Some of the books that I loved (running to look at my bookshelf): 
Heidi
Anne of Green Gables
PollyAnna
Harriet the Spy
From the Mixed up files of Mrs.Basil E. Frankweiler

Hope this helps!


----------



## TheSeagull (Oct 25, 2009)

Well it wasn't that long ago (two years):
The Hobbit
Harry Potter
Eragon/Eldest/Brisingr
Watership Down
Dick King Smith books


----------



## JosieGirl71 (Sep 15, 2009)

Love the suggestions so far!  I'm not sure if these are available on Kindle but my suggestions are:

Charlotte's Web
Any children's book by Judy Blume or Beverly Cleary
Where the Sidewalk Ends by Shel Silverstein
A Series of Unfortunate Events
Little House on the Prairie
Chronicles of Narnia


----------



## Margaret (Jan 1, 2010)

My fifth to seventh grade girls really enjoy books by Sharon Creech.  They are not too difficult to read and have great stories about interesting people.  I checked and most of her titles are available for Kindle.


----------



## NogDog (May 1, 2009)

I'm thinking the "Tiffany Aching" trilogy by my favorite living author might be a good fit.

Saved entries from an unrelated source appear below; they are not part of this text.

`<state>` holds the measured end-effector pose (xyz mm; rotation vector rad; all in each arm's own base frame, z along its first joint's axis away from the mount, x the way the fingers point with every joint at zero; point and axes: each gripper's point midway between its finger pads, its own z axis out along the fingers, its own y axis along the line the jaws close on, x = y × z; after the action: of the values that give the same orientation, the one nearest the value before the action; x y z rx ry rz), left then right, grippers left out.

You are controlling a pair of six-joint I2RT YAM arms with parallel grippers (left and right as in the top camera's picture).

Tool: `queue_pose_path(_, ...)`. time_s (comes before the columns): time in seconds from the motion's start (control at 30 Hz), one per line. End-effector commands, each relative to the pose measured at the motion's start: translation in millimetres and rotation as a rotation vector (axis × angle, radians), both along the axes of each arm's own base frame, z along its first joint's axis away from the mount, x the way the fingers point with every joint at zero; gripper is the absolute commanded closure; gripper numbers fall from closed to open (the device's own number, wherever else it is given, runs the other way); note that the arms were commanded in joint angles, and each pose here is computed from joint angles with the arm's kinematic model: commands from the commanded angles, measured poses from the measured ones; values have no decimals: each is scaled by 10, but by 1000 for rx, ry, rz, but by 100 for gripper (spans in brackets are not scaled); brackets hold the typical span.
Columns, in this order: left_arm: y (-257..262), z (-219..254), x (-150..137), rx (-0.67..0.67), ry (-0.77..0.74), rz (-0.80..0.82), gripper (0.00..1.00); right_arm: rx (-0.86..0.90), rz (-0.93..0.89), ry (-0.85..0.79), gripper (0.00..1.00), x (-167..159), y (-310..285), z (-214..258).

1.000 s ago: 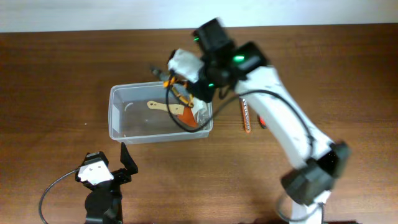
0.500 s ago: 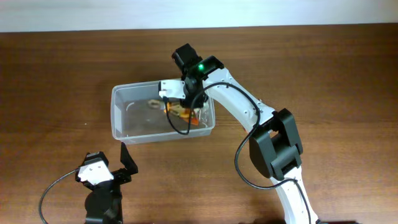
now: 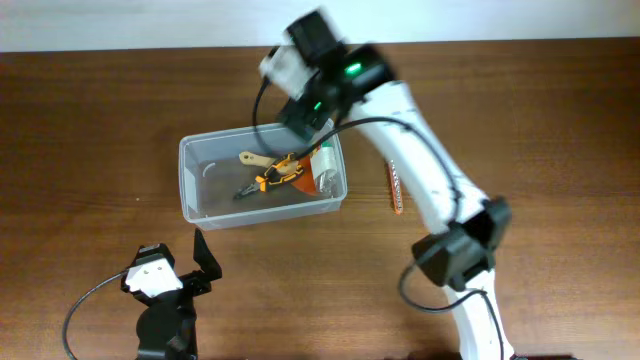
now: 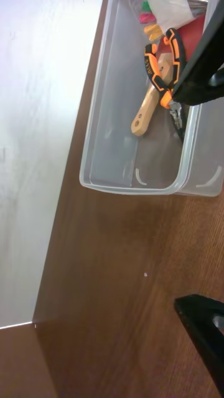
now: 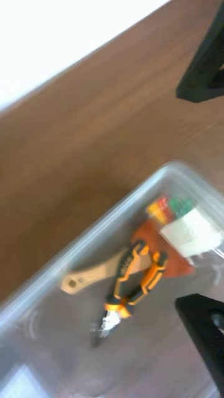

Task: Pack container
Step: 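Lower the needle-nose pliers into the container and release, then grasp the red-handled pliers with the right gripper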

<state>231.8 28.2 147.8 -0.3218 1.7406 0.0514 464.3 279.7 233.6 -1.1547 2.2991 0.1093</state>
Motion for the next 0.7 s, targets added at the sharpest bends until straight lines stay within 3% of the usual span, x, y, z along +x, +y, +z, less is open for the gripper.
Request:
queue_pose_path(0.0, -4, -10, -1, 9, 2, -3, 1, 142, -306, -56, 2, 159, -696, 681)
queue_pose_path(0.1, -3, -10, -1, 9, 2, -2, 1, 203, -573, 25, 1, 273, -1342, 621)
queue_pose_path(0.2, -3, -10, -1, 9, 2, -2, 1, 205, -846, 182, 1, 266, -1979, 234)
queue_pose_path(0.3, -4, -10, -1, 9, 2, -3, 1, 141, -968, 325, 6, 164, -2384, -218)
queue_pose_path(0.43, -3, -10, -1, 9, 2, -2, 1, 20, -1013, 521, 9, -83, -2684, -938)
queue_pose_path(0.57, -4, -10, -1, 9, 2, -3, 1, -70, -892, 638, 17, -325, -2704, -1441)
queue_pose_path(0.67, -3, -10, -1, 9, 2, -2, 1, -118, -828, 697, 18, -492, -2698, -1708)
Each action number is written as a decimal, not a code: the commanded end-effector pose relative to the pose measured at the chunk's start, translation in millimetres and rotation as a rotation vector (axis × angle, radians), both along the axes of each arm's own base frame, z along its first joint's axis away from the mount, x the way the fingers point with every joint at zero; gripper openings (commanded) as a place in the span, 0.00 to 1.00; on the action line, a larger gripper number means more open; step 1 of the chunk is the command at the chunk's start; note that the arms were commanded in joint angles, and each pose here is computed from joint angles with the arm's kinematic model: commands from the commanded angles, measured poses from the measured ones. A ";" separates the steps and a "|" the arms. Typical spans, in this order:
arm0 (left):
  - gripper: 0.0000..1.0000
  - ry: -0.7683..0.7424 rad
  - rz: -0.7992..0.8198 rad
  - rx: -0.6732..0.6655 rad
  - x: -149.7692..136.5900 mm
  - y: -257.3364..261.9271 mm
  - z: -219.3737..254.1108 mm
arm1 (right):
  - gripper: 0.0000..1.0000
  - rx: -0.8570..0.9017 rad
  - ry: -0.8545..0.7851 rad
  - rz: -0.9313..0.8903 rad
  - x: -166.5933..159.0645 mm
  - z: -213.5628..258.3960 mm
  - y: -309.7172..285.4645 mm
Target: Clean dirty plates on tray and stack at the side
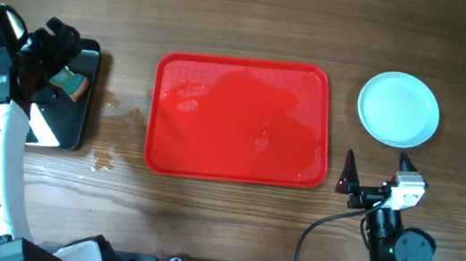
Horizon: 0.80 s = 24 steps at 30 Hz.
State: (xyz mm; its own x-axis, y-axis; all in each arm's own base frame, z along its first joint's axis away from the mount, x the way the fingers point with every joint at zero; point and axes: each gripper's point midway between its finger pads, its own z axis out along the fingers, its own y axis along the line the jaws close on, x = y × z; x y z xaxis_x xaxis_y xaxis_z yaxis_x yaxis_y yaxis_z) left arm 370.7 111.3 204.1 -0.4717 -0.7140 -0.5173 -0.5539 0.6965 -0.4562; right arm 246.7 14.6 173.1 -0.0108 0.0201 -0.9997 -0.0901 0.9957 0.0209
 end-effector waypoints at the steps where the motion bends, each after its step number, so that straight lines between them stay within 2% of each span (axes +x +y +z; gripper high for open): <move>1: 1.00 -0.001 -0.006 -0.003 1.2 0.3 -1.0 | 1.00 -0.020 -0.015 -0.024 -0.3 2.7 -4.6; 24: 1.00 0.012 0.004 0.011 0.0 3.5 -3.5 | 1.00 -0.020 -0.015 -0.024 -0.3 2.9 -4.6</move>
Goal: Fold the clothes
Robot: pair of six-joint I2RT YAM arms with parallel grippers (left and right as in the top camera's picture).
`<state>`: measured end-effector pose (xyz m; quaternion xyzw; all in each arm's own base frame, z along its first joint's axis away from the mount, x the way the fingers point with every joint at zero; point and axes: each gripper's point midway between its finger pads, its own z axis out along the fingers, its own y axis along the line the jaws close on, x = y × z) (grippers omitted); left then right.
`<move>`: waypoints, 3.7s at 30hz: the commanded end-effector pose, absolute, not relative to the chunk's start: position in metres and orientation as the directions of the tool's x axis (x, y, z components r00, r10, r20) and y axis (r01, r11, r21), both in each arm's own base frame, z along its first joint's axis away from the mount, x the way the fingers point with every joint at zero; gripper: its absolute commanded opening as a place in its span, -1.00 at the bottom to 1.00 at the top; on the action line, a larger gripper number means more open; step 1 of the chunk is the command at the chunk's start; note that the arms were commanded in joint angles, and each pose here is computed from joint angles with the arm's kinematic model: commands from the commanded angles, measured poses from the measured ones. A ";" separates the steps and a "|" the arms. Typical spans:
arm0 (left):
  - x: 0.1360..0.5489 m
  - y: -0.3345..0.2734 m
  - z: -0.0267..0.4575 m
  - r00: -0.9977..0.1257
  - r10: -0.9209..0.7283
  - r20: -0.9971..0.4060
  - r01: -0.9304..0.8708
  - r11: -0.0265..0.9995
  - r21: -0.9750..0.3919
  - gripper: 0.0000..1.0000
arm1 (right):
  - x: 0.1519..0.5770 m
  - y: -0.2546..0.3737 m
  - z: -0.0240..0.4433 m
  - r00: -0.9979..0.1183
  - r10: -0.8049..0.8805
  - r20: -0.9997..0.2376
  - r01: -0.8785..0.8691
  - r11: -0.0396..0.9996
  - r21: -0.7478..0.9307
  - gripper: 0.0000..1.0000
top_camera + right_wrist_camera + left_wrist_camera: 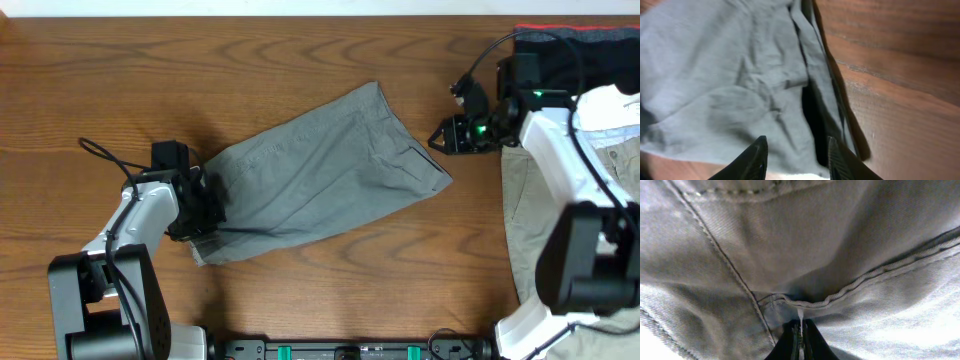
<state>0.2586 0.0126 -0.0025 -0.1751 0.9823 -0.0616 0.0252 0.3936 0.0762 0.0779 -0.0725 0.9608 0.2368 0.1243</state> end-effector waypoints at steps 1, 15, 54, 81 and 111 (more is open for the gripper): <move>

The first two books are now at $3.99, and the 3rd at $5.39 (which is tempting me to order them myself, even though I already have them all in DTB versions):


----------



## MariaESchneider (Aug 1, 2009)

Trixie Beldon
Cherry Ames

(Secret Garden for sure!)

Little Princess


----------



## Zengoalie (Dec 29, 2009)

Complete Wizard of Oz Collection



















My 7 year old has grabbed my Kindle and begun reading the set. She is really intrigued by the percentage read, etc...This is a link to all 15 books, for only 99 cents, so a bargain to boot!
You may also want to check out all the Alice in Wonderland books too.


----------



## Thalia the Muse (Jan 20, 2010)

My daughter really likes the Septimus Heap series, which is available for Kindle. The first book is Magyk.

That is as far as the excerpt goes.